Thunderhorse spends his days with the Sleipnirs, getting to know them and letting them know him. He spends the rest of his time drinking in front of the TV making his way slowly through the infinite playlist of a hacked Q-NetPix account. Doc tries to steer him towards the greats and the classics, but more often than not it's Red Sonja, The Arena, Albert Pyun's Nemesis series, or anything else involving muscular women warriors.

Mark spends most of his time reading and playing Shoot Out! in the holobooths. He and Thunderhorse occassionaly hold Sleipnir races around the Obersvation deck, but the last time they did Mark got bucked off into the pond. Doc is glad that Thunderhorse holds domain over the television more than Mark, since when Mark puts something on it's usually the most grotesque, demented pornography he can find. He thinks it's hilarious, while everone else wants to puke.

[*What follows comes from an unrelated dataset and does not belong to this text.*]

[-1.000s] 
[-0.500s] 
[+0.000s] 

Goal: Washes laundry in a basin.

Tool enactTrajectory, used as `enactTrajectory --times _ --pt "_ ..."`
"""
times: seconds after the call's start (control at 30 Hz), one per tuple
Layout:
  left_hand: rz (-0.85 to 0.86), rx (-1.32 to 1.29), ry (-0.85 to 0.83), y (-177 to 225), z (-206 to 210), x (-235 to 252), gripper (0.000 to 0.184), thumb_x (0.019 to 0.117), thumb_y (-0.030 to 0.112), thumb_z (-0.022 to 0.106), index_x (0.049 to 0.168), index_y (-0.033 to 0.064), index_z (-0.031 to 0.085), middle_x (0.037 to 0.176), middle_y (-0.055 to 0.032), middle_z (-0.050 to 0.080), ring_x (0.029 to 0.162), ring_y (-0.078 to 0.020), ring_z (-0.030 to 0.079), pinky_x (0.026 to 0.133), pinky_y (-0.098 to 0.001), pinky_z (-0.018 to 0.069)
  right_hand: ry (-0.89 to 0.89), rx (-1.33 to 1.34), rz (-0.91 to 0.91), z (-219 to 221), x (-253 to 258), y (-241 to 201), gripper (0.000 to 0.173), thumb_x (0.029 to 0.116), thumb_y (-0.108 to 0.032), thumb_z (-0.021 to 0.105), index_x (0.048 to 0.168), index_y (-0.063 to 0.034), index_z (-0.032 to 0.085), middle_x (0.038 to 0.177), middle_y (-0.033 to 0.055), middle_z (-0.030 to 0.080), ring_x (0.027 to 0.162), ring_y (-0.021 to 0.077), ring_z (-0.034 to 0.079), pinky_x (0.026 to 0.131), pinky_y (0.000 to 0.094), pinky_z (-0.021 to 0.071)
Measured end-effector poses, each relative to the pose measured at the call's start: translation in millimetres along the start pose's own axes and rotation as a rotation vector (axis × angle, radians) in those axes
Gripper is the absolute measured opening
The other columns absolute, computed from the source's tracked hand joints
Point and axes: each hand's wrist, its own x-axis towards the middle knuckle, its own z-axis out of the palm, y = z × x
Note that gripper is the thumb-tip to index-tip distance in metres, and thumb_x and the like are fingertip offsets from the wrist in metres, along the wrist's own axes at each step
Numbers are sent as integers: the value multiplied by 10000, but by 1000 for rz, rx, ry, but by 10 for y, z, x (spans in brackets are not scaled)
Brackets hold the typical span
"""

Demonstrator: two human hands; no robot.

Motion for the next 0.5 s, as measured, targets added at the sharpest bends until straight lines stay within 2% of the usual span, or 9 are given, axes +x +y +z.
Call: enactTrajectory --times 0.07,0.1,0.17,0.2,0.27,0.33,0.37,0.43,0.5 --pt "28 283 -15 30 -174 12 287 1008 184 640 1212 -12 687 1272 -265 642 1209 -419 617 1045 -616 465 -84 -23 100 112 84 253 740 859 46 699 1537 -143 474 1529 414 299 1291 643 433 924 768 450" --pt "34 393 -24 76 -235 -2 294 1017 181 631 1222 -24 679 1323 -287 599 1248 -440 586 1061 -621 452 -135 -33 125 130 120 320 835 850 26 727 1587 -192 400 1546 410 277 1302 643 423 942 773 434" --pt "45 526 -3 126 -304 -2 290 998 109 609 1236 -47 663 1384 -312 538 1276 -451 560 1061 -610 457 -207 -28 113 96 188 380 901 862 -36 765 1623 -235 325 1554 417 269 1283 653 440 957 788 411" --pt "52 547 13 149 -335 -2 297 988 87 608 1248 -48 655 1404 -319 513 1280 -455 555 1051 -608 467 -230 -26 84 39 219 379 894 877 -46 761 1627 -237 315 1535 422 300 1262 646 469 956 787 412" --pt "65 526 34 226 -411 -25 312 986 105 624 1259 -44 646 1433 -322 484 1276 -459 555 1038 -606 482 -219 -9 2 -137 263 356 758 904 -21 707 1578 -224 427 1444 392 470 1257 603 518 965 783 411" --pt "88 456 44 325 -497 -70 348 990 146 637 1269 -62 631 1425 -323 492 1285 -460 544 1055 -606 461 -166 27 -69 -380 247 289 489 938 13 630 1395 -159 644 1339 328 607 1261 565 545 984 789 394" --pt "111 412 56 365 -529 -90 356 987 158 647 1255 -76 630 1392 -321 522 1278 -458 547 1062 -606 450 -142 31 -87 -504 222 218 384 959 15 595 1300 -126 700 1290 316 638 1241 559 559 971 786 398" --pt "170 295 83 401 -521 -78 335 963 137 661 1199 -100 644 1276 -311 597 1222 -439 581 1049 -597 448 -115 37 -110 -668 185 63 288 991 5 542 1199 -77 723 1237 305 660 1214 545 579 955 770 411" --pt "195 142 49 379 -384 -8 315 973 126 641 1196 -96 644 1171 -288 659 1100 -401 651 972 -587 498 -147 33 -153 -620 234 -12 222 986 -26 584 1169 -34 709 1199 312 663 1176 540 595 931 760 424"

Doc also finds himself lost in the holobooths for hours at a time, practicing his surgical skills and playing a game of world domination and politics called Riskopoly against people from across time and space, all brought together by Q-Net. He's particularly proud of the moment when he defeated both Napolean and Abraham Lincoln in a battle to control the oil and medicinal resources of South America whilst making a highly skewed trade agreement with Raboid615 (an Ursine alien from the moons of Epsilon Eridani Beta who is not a very shrewd negotioator) for control of European mining, leading Doc to total domination of virtual 22nd century Earth within 36 rounds of play. To be fair, who ever was personafying Lincoln was not doing a very good job and Napoleans are in general very easy to goad into making poor decisions. Still it stands on record as the sixth quickest and thirteenth most dominating victory on the high-score boards.

Steve, meanwhile, has been working diligently in isolation, trying to perfect a more useful time-device. He comes into the galley for dinner and tries to be conversational in attempting to explain his day's problems and achievements, but instead spews out reams of technobabble which makes sense to no one but himself. The best Doc can make out is "it's coming along."

The only people who can be seen doing any actual work around the ship are the androids. The Cook and Host of course do most of the actual day-to-day stuff, the Host having taken over the duties of the now transformed Maid.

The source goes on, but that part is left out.